- Ansgar, Rimbert and the Forged Foundations of Hamburg-Bremen by Eric Knibbs
The standard “textbook” history of the early medieval origins of the archdiocese of Hamburg-Bremen has been, until now, a relatively straightforward one: in the early 830s, Emperor Louis the Pious installed the missionary bishop Ansgar as archbishop in a new metropolitan see at Hamburg. Ansgar had recently helped establish Christianity among the Danes and Swedes, and his archbishopric’s jurisdiction encompassed the lands beyond the Elbe River, including Scandinavia.

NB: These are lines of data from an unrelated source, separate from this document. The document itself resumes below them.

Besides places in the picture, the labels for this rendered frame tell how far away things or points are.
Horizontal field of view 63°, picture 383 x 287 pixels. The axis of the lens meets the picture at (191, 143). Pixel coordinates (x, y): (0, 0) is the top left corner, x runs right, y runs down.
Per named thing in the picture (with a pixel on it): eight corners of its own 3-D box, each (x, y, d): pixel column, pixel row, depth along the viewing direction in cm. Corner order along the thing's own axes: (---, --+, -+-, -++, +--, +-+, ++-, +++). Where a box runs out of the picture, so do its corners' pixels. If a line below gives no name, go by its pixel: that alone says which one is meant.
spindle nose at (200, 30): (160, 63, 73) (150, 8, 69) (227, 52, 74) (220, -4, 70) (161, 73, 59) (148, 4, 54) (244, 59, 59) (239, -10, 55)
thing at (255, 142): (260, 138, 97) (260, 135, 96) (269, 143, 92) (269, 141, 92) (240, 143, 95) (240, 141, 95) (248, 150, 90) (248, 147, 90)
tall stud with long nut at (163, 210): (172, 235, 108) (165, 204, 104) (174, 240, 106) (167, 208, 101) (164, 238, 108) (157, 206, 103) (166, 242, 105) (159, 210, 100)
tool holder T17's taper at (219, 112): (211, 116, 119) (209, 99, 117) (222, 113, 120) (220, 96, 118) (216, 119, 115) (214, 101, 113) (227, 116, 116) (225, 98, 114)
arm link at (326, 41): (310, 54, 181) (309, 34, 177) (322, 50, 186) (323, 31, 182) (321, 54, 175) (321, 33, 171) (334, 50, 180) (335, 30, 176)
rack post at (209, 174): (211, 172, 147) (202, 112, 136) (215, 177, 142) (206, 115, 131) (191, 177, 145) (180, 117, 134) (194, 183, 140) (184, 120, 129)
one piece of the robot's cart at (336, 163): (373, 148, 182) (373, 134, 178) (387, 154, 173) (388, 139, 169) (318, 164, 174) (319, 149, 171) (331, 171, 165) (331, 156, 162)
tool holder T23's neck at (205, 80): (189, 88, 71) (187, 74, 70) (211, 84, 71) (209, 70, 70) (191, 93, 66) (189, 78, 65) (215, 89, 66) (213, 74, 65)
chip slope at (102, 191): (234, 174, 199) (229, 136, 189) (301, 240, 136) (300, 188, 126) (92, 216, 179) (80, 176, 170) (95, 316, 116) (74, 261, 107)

Following Hamburg’s destruction by the Vikings in 845, the archbishop’s seat was transferred further south to Bremen, and the two dioceses united into one metropolitan province with a unique “double-see.”
The primary source for this narrative is the Vita Anskarii (Life of Ansgar), a detailed hagiography penned sometime before 876 by Rimbert, one of Ansgar’s close companions and his successor as archbishop. Rimbert’s work weaves together a rich assortment of material in support of Angsar’s legacy, from personal recollections to visions and dreams, as well as imperial and papal privileges establishing Hamburg as an archdiocese. Most modern scholars working on the history of Hamburg-Bremen and the northern mission have accepted Rimbert’s account as broadly accurate, even if they have quibbled about the reliability of various documents surviving in the Life and in other sources that shed light on the early formation of the diocese. Eric Knibbs’s new monograph makes a compelling case, however, that this consensus is in need of fundamental revision and that Rimbert’s narrative is, in fact, a complex tapestry of forgery and misdirection aimed at creating the appearance of a continuous historical tradition for the double-diocese and the Scandinavian mission, going back to the early years of Louis the Pious (814–840).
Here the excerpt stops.